__Exercise directions__:
Throughout the listing that follows, find each line with the word "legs" and copy it.

__Input data__:
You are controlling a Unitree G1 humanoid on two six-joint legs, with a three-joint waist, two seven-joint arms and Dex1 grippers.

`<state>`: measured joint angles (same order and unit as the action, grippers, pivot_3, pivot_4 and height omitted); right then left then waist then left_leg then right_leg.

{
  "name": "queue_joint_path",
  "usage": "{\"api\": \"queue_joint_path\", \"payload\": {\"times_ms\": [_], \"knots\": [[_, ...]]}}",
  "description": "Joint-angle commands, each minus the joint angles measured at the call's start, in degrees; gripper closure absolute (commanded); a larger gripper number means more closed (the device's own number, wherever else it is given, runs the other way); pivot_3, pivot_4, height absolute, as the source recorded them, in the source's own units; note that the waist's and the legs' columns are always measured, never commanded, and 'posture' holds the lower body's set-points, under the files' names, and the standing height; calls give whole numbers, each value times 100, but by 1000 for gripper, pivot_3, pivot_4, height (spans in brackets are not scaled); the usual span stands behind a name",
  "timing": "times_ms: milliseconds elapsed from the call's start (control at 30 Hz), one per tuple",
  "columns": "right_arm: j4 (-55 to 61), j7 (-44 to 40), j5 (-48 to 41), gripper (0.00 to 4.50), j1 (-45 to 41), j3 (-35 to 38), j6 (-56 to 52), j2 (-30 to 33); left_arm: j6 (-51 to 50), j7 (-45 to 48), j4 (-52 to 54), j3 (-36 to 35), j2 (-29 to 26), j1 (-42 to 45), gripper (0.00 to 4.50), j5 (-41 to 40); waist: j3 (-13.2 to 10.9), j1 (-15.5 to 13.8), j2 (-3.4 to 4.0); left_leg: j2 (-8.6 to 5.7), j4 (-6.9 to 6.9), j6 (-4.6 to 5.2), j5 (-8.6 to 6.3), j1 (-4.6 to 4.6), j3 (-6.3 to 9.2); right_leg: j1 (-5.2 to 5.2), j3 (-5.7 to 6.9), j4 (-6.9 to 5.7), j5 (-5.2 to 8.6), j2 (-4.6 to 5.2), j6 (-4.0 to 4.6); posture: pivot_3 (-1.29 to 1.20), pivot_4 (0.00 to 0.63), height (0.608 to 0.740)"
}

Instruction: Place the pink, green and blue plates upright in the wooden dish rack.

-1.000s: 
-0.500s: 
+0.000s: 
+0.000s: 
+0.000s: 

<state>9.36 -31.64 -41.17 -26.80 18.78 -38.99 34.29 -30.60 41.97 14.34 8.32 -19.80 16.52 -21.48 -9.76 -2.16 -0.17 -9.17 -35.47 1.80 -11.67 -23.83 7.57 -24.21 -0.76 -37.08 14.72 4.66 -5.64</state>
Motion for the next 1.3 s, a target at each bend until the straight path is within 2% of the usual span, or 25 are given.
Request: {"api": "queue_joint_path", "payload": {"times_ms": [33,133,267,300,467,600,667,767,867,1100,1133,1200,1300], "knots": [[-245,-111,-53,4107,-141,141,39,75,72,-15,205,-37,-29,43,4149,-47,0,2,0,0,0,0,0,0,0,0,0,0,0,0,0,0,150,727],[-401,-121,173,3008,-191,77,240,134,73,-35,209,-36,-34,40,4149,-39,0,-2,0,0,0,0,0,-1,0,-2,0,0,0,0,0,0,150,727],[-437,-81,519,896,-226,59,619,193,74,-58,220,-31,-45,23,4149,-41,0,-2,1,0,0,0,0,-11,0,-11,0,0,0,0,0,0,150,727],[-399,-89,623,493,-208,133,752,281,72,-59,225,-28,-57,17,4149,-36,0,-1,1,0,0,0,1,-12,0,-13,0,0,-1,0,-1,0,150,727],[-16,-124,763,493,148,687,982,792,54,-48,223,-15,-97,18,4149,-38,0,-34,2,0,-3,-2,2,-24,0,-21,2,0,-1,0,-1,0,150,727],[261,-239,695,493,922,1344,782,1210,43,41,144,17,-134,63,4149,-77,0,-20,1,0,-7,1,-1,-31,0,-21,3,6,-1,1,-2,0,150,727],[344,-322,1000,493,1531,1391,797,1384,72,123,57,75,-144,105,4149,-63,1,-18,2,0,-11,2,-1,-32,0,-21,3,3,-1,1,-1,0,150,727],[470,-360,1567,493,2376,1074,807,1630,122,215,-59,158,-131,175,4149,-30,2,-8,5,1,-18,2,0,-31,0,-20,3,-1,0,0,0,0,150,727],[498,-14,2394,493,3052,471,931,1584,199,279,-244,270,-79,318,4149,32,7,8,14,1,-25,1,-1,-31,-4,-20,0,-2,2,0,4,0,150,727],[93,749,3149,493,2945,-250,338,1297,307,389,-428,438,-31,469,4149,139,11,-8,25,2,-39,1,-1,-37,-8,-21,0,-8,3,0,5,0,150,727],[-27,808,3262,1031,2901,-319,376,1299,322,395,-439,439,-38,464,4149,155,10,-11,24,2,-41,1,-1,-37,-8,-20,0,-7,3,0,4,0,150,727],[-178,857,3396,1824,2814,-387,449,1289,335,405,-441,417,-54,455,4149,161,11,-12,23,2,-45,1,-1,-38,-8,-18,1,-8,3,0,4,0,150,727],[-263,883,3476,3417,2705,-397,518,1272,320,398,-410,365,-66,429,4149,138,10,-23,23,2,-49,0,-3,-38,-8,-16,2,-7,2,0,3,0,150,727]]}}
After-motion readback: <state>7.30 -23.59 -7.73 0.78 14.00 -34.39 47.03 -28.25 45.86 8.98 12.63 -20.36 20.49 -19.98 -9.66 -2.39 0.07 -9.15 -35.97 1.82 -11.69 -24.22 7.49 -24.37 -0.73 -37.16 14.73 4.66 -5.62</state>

__Problem solution__:
You are controlling a Unitree G1 humanoid on two six-joint legs, with a three-joint waist, two seven-joint arms and Dex1 grippers.
  "description": "Joint-angle commands, each minus the joint angles measured at the call's start, in degrees; gripper closure absolute (commanded); a larger gripper number means more closed (the device's own number, wherever else it is given, runs the other way); pivot_3, pivot_4, height absolute, as the source recorded them, in the source's own units; note that the waist's and the legs' columns are always measured, never commanded, and 'posture' holds the lower body's set-points, under the files' names, and the standing height; calls give whole numbers, each value times 100, but by 1000 for gripper, pivot_3, pivot_4, height (spans in brackets are not scaled); the usual span stands behind a name",

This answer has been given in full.